*Problem to work on*
The lines to return are those below that contain the word "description".

(Stored items)

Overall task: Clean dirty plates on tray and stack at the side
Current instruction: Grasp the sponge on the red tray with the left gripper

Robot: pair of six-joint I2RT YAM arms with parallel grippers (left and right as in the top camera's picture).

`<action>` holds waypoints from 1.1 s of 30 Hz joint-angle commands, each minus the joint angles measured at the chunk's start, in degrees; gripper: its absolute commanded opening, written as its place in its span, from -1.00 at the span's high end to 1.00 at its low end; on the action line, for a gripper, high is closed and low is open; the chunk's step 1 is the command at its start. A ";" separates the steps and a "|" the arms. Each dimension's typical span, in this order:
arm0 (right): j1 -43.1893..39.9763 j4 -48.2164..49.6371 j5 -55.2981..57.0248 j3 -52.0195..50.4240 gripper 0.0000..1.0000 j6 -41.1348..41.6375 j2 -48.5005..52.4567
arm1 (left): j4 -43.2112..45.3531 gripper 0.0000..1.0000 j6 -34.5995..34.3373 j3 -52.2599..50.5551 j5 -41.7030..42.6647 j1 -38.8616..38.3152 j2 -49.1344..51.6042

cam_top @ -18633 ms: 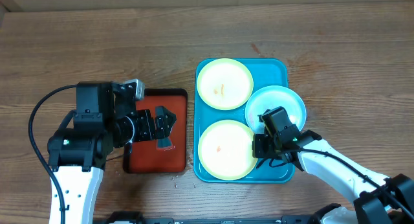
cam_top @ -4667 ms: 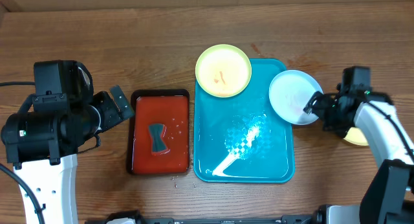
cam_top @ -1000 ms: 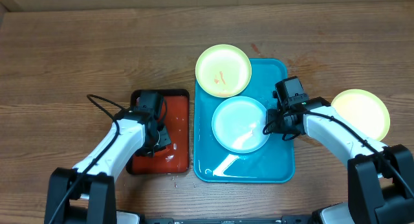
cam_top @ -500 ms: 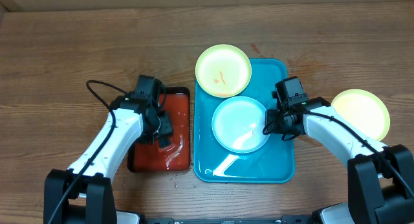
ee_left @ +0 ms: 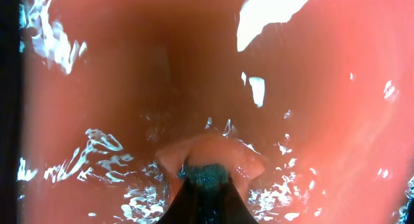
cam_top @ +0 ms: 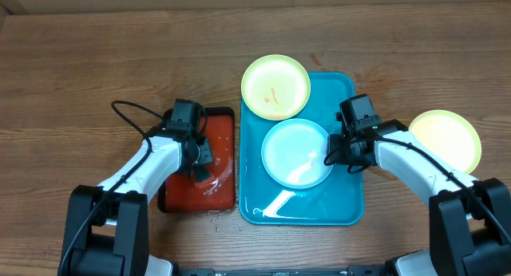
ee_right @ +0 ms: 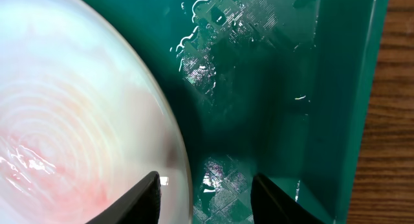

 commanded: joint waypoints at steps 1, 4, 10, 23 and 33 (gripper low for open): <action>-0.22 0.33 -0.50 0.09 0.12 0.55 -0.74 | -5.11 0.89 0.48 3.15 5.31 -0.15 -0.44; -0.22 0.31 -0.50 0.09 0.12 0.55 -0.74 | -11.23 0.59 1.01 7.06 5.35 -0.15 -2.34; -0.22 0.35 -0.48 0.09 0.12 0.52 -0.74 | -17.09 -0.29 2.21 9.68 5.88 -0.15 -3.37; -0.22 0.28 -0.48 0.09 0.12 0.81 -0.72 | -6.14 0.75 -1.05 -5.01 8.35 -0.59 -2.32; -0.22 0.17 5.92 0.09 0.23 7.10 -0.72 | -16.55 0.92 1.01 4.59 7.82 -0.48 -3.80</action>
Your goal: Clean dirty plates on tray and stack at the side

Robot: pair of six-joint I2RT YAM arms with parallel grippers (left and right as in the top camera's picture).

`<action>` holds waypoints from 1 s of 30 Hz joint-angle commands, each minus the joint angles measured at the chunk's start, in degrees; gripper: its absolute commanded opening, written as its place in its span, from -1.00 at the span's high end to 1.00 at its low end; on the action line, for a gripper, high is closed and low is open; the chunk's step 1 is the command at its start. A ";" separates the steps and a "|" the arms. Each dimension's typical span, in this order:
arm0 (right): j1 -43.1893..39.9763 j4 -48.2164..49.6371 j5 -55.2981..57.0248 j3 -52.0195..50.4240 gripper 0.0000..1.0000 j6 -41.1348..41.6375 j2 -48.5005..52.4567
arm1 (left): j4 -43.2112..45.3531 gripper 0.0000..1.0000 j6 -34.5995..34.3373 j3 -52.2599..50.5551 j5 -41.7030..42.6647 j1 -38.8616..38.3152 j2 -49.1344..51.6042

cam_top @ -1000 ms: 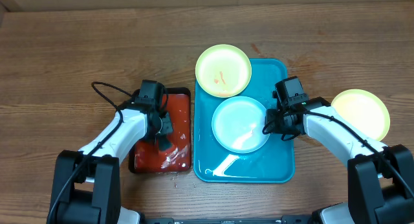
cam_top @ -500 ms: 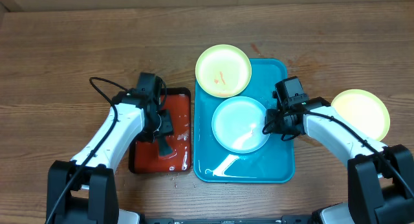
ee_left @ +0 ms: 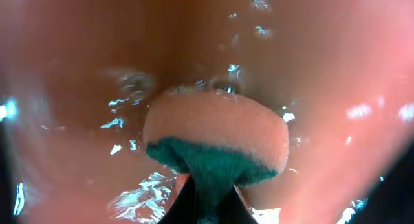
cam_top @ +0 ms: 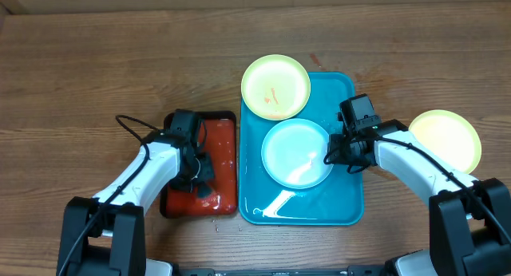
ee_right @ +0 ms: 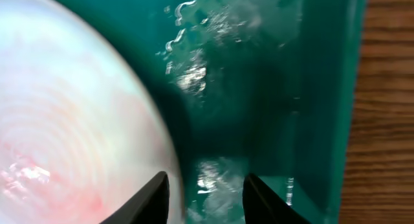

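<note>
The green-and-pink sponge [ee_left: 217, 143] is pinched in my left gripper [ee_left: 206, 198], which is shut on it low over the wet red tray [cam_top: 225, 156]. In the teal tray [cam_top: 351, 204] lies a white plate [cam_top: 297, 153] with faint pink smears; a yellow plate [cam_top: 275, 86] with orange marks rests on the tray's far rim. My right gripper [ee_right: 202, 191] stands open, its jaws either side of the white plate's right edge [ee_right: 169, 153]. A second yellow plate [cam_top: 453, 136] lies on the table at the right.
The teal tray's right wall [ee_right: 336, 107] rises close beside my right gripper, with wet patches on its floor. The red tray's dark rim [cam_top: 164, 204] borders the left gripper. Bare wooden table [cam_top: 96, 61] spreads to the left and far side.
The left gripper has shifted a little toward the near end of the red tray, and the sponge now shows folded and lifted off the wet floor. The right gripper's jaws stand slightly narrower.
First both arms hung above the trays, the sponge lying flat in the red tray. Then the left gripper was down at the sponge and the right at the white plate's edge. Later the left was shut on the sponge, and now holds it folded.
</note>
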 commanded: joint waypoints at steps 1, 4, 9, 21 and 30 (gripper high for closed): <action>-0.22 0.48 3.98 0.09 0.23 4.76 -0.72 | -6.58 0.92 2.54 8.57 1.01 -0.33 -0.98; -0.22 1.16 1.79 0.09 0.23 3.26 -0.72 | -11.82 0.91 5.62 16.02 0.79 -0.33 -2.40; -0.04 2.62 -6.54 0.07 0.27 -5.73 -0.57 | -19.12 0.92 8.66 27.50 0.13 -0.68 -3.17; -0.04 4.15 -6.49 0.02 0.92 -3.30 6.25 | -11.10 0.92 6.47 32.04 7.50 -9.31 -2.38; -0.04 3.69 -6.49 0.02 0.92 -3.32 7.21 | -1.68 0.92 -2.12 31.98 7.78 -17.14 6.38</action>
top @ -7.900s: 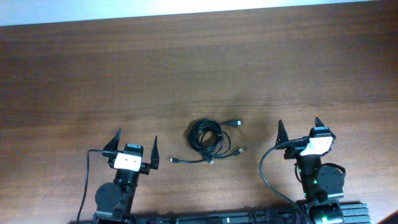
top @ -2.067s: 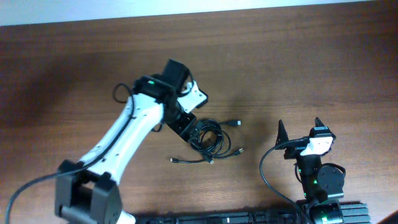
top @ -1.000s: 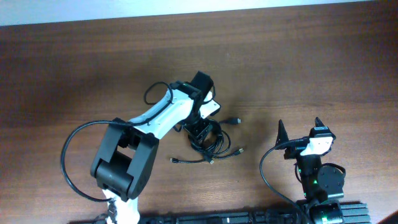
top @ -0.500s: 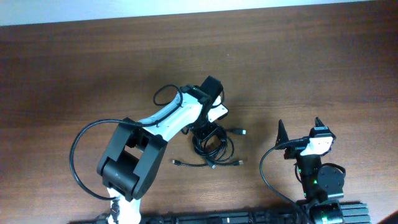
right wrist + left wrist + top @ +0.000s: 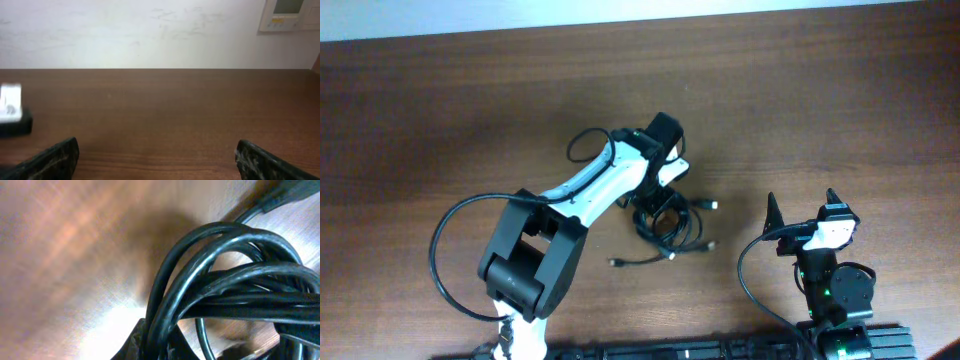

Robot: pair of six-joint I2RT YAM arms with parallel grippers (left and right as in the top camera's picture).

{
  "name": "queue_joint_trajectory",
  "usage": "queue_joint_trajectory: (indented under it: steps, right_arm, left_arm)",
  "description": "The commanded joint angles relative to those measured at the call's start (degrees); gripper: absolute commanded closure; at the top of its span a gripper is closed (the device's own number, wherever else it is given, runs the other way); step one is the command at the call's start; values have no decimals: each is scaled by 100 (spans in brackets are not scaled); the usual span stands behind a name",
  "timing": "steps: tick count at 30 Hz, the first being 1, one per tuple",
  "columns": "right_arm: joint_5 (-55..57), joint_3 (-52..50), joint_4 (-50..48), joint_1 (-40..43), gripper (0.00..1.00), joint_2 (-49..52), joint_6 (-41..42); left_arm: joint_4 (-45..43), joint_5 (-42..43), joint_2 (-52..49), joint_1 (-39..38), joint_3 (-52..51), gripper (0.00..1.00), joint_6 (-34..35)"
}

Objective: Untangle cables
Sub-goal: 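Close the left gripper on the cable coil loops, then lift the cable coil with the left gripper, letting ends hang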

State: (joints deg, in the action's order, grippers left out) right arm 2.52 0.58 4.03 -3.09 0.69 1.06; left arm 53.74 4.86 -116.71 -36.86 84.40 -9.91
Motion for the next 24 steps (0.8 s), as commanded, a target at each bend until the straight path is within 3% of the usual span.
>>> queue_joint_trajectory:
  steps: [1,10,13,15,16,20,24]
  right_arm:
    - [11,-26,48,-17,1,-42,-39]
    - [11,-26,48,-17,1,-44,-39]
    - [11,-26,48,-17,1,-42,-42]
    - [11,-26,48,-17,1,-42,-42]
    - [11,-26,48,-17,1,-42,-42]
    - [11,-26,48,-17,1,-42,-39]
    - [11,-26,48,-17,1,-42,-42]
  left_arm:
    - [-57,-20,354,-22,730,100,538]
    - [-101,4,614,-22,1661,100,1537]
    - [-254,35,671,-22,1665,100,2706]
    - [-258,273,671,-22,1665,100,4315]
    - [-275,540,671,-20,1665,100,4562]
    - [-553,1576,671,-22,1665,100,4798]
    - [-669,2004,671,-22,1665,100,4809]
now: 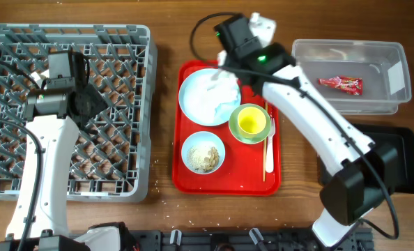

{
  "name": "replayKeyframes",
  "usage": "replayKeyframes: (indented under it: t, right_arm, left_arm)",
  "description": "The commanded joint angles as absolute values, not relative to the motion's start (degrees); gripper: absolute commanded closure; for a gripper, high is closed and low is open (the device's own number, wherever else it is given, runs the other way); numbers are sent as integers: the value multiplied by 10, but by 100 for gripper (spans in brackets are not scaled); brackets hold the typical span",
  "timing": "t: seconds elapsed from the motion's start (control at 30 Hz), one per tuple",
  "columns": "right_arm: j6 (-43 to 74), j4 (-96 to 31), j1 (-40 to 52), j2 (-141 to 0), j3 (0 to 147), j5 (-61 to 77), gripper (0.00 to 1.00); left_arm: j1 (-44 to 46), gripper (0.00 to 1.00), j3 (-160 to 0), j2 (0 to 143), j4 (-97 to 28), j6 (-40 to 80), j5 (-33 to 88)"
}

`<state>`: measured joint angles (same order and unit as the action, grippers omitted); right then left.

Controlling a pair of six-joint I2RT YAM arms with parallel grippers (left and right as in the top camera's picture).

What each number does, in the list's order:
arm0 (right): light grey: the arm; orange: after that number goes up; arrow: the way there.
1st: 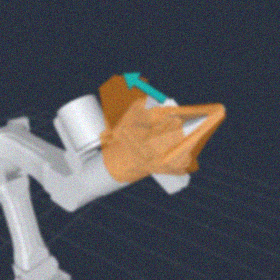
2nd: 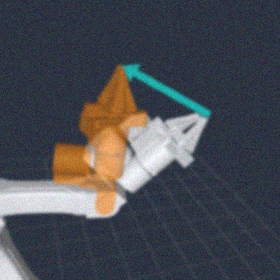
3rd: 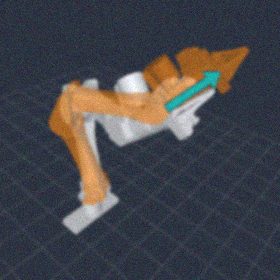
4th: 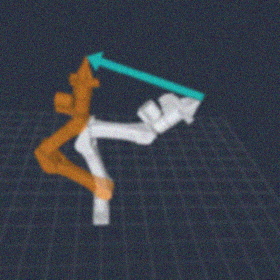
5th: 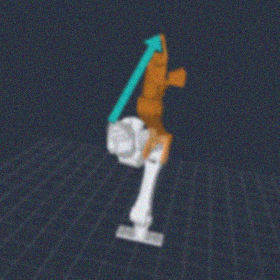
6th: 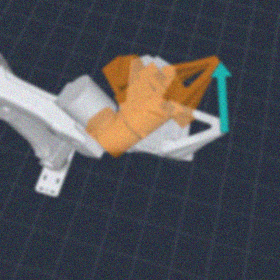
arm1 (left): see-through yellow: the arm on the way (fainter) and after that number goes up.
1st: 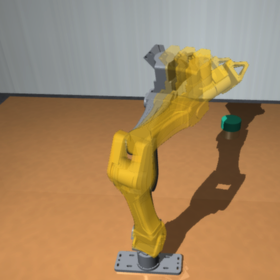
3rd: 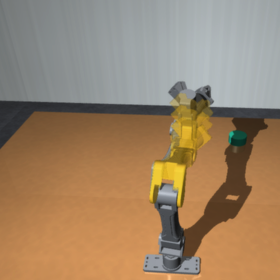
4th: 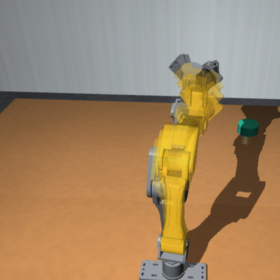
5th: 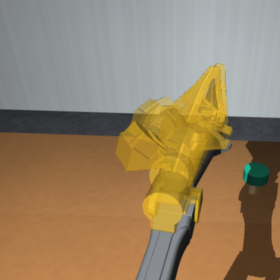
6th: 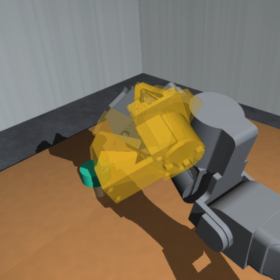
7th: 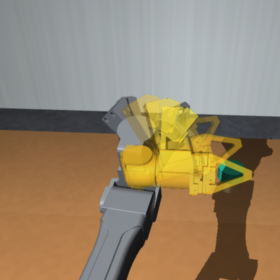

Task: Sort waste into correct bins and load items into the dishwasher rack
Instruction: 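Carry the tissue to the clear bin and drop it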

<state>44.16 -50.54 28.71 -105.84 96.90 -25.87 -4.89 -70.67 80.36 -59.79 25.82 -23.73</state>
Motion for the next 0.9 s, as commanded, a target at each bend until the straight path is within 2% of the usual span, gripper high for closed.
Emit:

*Task solution*
  "description": "The commanded joint angles relative to those measured at the call's start (degrees); gripper: absolute commanded closure; at the top of its span a gripper is closed (the device's own number, wherever else it is given, runs the other way); step one is the command at the call's start; values have no decimals: each is scaled by 100 (spans in brackets are not scaled); the usual span stands behind a name",
  "description": "The commanded joint angles as absolute values, not relative to the motion's start (degrees); gripper: absolute commanded closure; for a gripper, high is closed and low is open (the device's own number, wherever else it is given, runs the other way); numbers are sent as integers: the value multiplied by 10, but by 100 for gripper (spans in brackets are not scaled); brackets hold the typical span",

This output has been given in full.